Perhaps Bruce Block would discover his own computer sharing music in the disgusting and perverse manner of our poor mislead children and students. The ethical dilemmas potentially faced by corporations who support the RIAA, the DMCA and other means of complete, beneficial governmental control over online culture would be appalled after learning of their continuous and unwitting participation in p2p file sharing. This might make them reappraise their policies and consider a more direct and efficient approach to the problem of free music, "free software" and free thinking in general.
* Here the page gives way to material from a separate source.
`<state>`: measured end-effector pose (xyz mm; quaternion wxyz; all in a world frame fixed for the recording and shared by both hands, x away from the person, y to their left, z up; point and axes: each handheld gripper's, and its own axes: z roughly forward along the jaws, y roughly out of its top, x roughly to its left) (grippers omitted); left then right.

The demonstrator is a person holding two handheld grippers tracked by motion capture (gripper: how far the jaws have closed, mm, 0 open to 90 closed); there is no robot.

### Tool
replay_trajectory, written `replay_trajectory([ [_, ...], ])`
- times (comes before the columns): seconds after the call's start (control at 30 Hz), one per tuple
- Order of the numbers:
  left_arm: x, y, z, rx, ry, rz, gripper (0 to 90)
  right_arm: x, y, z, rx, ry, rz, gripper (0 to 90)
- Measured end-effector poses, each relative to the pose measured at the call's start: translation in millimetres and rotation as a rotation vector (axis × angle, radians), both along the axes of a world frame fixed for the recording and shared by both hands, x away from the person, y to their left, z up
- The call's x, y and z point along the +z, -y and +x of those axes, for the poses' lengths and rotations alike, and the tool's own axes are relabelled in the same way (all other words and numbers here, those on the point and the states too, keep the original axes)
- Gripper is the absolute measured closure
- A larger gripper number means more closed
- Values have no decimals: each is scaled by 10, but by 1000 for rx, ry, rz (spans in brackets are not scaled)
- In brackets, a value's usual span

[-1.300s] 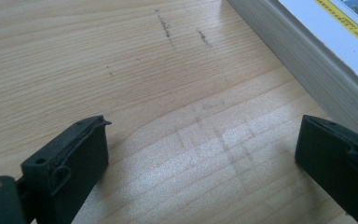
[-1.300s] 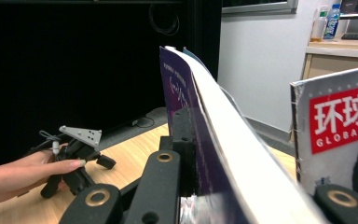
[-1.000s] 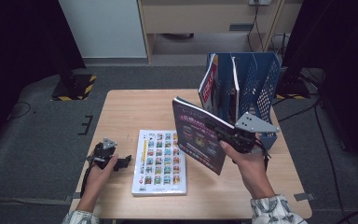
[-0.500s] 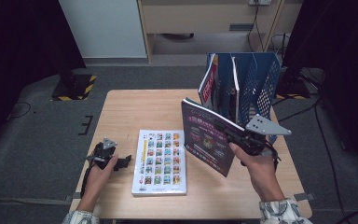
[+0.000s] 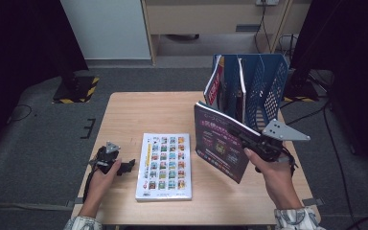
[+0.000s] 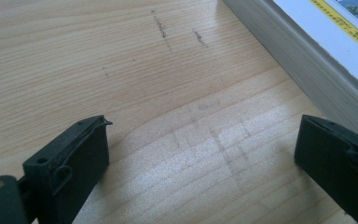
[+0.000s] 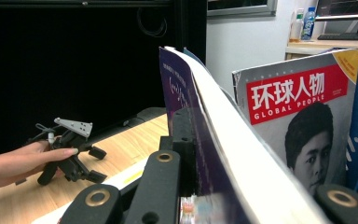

Ultimately, this would bridge the gap between corporations and common individuals. The "BruceBlocker" virus would foster a culture of unity and rapport between students and corporations, each of whom would be its common victims and subject to legal scrutiny. They would join hands in defense of their common liberties and strike out against the evils of the internet.

The U.S. judiciary, with the backing of the populace and the beneficial corporate fiefdoms could then skip straight to the end of this long struggle and ban forever the internet, unamerican reading materials, writing, the sharing of books (with the exception of the Bible and selected works of B.F. Skinner), public discussion and maybe even (finally) bring all newspapers under strict control of the US government (with Bruce Block, Ted Turner and Rupert Murdoch as the governing triumvirate in the "Department of Reason"). This would forever cement our security and safety from Redware developers (like the makers of "Red"Hat and the evil internet companies in "Red"mond).

We could then as a nation face the issue manifest destiny, and return to militarily and economically dominating the entire planet through the might of our ever expanding industrial and military capacities.

I submit this in the name of unity and liberty against the excesses of "free music" and those godless music haters who want to force America's recording industry to move to India. God spare their demon souls.